**Your task**
Scan the entries for the word "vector", and copy every line where it appears.

⟨

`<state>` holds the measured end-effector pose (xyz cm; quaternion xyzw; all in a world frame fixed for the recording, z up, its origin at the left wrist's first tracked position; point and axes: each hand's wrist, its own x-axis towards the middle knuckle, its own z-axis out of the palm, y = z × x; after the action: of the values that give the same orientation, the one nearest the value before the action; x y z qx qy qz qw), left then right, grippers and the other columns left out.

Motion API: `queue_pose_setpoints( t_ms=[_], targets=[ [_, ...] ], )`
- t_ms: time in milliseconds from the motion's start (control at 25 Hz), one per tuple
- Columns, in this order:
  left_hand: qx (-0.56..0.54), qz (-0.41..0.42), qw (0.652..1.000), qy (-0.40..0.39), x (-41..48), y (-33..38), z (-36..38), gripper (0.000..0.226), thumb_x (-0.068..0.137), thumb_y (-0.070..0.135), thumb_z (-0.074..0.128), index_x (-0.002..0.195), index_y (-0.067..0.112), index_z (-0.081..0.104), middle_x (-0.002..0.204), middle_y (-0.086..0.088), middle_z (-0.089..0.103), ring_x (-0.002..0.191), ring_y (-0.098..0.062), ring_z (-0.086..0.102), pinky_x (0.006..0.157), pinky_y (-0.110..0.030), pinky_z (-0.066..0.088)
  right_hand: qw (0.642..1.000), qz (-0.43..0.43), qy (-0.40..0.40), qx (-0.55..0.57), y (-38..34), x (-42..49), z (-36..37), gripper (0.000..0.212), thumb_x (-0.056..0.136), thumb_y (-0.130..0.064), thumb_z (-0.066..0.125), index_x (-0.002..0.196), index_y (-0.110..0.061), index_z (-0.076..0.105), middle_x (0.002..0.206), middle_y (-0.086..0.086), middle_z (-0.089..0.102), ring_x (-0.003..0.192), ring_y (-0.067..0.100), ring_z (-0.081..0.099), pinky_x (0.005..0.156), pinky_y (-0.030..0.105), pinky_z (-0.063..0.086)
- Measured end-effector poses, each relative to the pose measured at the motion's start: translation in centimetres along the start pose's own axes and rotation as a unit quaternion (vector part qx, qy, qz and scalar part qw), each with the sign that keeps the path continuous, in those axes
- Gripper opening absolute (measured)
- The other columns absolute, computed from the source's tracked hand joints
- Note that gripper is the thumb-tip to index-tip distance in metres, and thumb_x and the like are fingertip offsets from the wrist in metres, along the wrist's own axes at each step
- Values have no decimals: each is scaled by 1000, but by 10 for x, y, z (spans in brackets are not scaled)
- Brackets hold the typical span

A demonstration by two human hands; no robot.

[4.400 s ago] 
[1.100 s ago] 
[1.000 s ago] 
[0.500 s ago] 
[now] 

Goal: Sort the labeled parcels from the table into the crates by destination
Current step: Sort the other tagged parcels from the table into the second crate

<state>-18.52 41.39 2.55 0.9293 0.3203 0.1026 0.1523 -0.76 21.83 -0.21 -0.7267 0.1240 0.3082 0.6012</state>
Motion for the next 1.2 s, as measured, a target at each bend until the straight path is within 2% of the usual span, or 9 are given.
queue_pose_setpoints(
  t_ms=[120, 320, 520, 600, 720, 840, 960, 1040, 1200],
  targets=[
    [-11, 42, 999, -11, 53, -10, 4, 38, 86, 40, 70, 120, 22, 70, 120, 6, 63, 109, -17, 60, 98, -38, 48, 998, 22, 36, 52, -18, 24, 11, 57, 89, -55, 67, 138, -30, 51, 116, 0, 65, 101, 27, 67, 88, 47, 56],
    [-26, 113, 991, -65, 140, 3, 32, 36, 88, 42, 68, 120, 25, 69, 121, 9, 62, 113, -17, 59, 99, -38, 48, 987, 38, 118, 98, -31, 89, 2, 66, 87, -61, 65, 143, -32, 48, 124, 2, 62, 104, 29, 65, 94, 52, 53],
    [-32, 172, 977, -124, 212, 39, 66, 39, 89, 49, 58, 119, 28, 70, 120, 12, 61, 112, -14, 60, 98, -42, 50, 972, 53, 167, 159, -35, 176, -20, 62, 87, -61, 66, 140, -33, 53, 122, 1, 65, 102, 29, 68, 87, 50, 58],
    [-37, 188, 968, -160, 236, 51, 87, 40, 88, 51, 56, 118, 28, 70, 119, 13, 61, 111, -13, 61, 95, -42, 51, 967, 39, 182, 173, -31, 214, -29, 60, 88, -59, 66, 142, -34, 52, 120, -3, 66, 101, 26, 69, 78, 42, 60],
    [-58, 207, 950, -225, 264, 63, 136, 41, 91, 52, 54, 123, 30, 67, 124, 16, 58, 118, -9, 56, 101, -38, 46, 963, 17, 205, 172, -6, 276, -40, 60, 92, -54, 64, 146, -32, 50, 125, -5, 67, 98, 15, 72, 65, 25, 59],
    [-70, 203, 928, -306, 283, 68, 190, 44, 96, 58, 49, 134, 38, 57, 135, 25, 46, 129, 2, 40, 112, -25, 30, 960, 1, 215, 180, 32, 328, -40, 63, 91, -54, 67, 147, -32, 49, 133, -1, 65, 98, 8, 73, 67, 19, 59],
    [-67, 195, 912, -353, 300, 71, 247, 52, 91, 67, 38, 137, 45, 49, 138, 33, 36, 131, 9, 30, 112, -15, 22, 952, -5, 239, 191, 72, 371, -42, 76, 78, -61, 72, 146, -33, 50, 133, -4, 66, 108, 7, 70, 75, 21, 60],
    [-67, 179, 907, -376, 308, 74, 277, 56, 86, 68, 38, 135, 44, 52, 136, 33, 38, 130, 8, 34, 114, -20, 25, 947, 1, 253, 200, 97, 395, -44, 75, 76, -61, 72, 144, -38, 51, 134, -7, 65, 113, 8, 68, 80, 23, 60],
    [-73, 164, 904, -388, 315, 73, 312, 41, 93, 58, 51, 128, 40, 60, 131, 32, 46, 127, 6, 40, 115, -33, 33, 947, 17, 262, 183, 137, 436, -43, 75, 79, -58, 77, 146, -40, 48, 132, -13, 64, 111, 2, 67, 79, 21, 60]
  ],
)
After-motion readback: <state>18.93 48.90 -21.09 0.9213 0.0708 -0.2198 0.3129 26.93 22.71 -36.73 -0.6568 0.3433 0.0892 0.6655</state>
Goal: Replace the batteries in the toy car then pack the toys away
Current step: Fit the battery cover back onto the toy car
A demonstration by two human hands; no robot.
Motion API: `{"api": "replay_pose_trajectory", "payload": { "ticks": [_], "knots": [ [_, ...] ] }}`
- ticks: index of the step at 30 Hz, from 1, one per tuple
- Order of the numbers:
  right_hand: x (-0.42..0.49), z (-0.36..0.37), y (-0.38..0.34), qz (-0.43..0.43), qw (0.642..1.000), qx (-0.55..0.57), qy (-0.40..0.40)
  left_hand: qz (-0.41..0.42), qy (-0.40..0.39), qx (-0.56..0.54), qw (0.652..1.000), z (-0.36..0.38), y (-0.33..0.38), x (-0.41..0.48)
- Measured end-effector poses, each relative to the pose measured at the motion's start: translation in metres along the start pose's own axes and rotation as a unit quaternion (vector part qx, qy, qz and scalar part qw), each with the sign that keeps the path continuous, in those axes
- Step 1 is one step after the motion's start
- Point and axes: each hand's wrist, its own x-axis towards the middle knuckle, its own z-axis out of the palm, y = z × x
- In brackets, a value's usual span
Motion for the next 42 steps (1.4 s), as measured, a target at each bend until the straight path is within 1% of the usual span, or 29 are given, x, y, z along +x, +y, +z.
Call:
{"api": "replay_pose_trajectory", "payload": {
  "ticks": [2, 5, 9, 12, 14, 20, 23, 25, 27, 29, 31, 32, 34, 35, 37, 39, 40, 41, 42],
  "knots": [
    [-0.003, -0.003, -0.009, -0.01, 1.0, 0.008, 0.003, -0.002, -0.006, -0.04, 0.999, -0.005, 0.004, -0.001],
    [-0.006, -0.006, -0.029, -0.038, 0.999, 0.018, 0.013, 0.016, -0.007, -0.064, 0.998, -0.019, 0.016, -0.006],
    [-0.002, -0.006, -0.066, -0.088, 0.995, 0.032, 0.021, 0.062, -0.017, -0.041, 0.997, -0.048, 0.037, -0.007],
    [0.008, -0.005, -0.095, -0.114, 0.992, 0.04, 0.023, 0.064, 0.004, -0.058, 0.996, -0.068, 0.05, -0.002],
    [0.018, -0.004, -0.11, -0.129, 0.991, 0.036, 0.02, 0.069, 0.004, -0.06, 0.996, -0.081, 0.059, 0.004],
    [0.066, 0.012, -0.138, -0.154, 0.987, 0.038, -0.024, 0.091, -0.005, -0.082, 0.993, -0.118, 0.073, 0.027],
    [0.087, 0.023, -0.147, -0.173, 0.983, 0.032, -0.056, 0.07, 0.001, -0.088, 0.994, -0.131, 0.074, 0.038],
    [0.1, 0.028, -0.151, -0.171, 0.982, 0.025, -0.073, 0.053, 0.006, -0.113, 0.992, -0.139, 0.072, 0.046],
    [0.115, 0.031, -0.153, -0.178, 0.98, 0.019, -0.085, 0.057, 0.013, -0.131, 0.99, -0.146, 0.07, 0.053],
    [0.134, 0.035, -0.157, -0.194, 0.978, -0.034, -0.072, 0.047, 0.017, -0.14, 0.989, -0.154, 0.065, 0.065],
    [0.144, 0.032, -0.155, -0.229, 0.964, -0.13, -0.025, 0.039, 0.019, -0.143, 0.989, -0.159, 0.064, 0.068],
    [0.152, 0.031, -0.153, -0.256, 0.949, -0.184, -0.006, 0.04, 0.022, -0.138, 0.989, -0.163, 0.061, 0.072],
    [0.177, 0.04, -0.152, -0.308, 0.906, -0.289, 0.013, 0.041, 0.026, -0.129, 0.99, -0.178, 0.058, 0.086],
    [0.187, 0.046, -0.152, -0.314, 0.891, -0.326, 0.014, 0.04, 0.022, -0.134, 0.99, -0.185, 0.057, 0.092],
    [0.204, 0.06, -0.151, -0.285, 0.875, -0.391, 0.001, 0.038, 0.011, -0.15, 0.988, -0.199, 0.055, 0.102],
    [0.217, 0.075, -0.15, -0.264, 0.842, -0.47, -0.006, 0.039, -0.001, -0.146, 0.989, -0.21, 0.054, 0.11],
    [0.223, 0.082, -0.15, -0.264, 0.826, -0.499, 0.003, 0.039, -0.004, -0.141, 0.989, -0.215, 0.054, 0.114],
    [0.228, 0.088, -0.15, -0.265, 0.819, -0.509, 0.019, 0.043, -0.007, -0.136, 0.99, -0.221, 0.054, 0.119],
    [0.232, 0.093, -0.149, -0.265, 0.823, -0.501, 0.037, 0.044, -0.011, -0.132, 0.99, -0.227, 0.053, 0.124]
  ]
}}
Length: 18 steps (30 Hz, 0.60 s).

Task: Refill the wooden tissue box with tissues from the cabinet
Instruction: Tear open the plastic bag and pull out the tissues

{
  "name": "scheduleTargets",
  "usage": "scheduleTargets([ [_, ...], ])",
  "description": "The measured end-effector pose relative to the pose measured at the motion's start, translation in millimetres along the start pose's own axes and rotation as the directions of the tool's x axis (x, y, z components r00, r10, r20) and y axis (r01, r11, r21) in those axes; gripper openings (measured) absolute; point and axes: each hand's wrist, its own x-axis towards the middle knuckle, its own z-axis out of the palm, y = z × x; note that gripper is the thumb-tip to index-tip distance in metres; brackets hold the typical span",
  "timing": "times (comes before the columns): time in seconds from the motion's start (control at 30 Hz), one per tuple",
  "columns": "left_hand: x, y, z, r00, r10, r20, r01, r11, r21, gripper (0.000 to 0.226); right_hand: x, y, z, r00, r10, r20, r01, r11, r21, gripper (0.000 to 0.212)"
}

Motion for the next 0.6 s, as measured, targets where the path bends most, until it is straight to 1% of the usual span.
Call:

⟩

**Worked solution**
- Measured end-effector poses, each relative to the pose measured at the motion's start: translation in centimetres along the start pose's own axes and rotation as a unit quaternion (vector part qx, qy, qz and scalar part qw), each with the sign that keeps the path continuous, in those axes
- Measured end-effector poses, each relative to the pose measured at the motion's start: translation in metres along the start pose's own axes and rotation as a unit quaternion (vector part qx, qy, qz and scalar part qw), each with the sign that keeps the path continuous, in those axes

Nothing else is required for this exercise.